Extracted information:

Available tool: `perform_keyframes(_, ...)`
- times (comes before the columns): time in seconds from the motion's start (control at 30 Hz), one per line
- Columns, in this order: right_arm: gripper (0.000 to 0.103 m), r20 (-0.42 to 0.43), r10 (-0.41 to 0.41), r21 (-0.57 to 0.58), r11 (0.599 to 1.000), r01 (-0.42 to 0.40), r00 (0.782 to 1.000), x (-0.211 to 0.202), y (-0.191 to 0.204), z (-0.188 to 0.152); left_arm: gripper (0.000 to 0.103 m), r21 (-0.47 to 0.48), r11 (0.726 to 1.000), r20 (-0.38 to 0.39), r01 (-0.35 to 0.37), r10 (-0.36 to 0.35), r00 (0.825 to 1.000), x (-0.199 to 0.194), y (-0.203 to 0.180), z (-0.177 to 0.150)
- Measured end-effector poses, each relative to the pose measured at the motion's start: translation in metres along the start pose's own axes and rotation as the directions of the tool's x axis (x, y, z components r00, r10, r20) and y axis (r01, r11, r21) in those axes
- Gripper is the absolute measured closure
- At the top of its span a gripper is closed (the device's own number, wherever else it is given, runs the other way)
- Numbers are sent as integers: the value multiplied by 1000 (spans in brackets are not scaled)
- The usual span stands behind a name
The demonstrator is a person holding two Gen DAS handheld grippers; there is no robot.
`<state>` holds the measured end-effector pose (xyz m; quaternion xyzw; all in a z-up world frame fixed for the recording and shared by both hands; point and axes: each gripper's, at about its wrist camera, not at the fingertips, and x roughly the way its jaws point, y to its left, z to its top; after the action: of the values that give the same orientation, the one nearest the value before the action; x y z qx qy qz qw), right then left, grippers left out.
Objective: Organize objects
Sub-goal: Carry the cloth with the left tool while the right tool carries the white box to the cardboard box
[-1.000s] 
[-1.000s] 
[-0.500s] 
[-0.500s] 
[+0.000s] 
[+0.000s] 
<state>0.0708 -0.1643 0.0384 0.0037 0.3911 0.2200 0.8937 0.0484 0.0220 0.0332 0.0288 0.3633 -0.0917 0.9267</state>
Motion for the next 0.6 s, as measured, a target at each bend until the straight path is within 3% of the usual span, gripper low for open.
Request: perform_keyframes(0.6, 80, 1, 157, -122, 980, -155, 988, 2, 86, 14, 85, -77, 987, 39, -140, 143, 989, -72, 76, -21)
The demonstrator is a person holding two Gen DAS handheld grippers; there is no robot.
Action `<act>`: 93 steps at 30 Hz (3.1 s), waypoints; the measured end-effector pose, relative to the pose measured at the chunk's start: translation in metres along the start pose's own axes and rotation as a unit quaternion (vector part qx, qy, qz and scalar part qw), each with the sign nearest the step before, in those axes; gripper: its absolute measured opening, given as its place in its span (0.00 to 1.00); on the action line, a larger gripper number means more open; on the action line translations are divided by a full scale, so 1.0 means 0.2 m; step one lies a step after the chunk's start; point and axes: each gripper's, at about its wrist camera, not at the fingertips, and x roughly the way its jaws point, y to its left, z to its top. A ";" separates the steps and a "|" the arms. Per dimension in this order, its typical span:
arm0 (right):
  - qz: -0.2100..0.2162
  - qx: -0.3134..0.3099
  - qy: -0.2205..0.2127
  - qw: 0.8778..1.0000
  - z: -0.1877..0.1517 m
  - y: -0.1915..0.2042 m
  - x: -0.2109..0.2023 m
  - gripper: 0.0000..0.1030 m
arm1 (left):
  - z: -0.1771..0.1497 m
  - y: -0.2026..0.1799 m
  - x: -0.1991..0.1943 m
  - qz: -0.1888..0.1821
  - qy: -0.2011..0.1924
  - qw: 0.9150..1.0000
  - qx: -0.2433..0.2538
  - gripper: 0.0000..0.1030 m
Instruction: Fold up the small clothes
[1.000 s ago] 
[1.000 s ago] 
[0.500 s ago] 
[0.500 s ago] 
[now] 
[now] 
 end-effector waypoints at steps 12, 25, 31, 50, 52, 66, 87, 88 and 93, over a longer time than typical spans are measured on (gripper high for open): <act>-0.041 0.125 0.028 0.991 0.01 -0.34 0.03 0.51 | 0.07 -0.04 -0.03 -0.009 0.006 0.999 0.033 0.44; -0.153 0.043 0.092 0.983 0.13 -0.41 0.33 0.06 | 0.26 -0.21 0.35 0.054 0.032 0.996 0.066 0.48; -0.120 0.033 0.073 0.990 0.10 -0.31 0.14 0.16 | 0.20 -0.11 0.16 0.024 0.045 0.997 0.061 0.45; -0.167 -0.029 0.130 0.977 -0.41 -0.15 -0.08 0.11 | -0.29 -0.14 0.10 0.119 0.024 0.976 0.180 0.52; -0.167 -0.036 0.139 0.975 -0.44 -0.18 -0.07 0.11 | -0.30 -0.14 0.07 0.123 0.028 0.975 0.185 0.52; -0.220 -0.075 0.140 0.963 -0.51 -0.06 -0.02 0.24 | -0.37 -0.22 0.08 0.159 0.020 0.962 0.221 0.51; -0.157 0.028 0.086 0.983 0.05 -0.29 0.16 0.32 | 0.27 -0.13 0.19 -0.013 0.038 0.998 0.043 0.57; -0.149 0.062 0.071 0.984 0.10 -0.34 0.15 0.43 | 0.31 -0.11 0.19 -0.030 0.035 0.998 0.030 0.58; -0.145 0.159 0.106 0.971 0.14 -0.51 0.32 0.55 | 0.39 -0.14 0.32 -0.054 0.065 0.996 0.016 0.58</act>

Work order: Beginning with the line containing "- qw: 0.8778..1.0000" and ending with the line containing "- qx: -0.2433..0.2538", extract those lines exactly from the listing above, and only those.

Task answer:
  - qw: 0.8778..1.0000
  - z: -0.1877..0.1517 m
  - y: -0.1915..0.2042 m
  - x: -0.2109..0.2023 m
  - gripper: 0.0000..0.1030 m
arm1 (left):
  - z: -0.1771..0.1497 m
  - y: -0.2026..0.1799 m
  - x: -0.1991..0.1943 m
  - qz: -0.1888..0.1821
  - qy: -0.2011..0.1924
  - qw: 0.9150..1.0000
  - qx: -0.2433..0.2538

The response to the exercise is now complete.